ドリアードはもはや周りのことを全く気にしておらず、援護しようと近付いたツルメの3体が、ドリアードの放った火の範囲系魔法弾に巻き込まれ、焼滅していた。
焼滅した同朋を見て、ツルメ達も巻き込まれたらマズいと分かったのか、命彦達は相手にせず、メイア達の結界魔法や〈シロン〉への攻撃に終始している。
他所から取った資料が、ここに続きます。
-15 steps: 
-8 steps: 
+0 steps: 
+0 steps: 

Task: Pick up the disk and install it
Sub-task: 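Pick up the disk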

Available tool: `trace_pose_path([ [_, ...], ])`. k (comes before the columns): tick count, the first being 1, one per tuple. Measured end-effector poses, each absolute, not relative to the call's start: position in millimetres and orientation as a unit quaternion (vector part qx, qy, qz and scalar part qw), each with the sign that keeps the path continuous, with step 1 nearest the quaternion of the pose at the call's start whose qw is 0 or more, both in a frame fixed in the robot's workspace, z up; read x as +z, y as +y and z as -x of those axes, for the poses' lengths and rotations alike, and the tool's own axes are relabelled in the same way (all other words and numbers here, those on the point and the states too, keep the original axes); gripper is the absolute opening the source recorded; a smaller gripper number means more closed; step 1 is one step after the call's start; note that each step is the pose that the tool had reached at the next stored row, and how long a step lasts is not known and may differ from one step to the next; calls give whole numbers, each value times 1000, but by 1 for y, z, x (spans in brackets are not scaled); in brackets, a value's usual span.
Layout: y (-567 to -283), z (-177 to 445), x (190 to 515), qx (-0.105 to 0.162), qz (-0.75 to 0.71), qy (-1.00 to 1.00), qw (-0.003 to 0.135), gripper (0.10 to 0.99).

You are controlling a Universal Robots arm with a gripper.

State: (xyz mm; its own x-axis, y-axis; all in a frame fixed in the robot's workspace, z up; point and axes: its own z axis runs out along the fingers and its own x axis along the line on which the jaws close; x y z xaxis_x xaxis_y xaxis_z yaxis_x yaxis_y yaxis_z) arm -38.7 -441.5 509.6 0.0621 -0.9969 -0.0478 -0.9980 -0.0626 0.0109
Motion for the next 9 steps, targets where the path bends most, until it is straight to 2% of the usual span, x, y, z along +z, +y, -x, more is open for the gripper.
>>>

結界魔法へ地の集束系魔法弾をぶつけ、8枚の周囲系魔法防壁のうちの1枚を消したツルメへ、メイアがお返しとばかりに、陽聖の集束系魔法弾を放って、即死させた。
「……くっ! 貫け《陽聖の槍》!」
まだ迷っている様子のメイアに、ふらついた空太が言う。
「メイア、切り札を使おうと一度は思い立ったんだろう? 命彦も今ここで使えって言ってる。このままだったら、命彦とミサヤを除いて……」
「全滅するで?」
全滅という言葉を聞いて、ようやくメイアは腹を決めたようであった。
「……分かった、心を決めたわ。もし私が暴走したら、止めてね?」
「暴走せえへんよ、今まで使ってて1度でも暴走したことあったか? あらへんやろ?」
「それに実際に暴走したとしても、多分、命彦が止めてくれるよ? 自分で使えって言ったんだ。最後まで責任は持ってくれるよ。そういうヤツだからさ?」
「そうね、そうだったわね? 舞子、勇子、空太、少しでいいわ。時間を稼いでちょうだい」
「……へっ? あ、はいっ!」
1人、会話に取り残されていた舞子が、メイアの視線を受けて、元気に返事した。